▶ Try it: Lines in the records below that contain the word "camera" must each be copied.

▶ Data for review:
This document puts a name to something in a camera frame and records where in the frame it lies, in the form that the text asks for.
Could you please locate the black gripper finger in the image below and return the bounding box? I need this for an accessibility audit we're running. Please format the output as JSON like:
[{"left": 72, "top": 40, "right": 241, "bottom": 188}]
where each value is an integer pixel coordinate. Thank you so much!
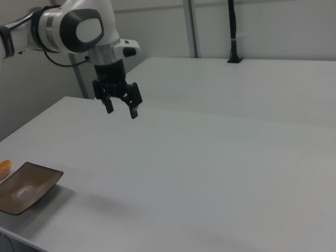
[
  {"left": 92, "top": 79, "right": 114, "bottom": 114},
  {"left": 122, "top": 82, "right": 144, "bottom": 120}
]

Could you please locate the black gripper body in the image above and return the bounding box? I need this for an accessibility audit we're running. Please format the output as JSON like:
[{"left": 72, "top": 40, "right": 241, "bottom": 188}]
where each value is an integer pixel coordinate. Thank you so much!
[{"left": 93, "top": 59, "right": 128, "bottom": 98}]

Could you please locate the orange sugared bread piece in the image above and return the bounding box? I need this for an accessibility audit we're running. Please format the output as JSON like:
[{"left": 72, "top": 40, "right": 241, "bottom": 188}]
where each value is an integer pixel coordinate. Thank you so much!
[{"left": 0, "top": 160, "right": 13, "bottom": 180}]

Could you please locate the brown square ceramic plate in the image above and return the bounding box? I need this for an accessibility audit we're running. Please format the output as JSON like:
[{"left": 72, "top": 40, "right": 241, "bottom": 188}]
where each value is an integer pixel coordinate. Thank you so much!
[{"left": 0, "top": 161, "right": 64, "bottom": 216}]

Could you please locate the grey metal partition post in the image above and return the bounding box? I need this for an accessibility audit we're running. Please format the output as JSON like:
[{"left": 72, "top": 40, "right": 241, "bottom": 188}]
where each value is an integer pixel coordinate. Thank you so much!
[
  {"left": 183, "top": 0, "right": 199, "bottom": 58},
  {"left": 68, "top": 53, "right": 89, "bottom": 99}
]

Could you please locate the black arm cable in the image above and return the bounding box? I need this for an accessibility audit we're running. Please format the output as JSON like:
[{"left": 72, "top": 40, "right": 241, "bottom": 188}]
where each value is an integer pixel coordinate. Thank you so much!
[{"left": 43, "top": 49, "right": 92, "bottom": 68}]

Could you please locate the black camera pole with base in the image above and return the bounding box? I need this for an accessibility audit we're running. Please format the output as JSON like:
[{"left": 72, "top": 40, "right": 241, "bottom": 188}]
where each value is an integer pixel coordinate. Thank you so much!
[{"left": 227, "top": 0, "right": 244, "bottom": 64}]

▶ Task output:
This document puts a name to something in a camera frame and records where in the frame it lies, in the form that the text asks for.
Could you please locate the black camera pole with base in the image above and return the bounding box? I need this for an accessibility audit we're running. Please format the output as JSON like:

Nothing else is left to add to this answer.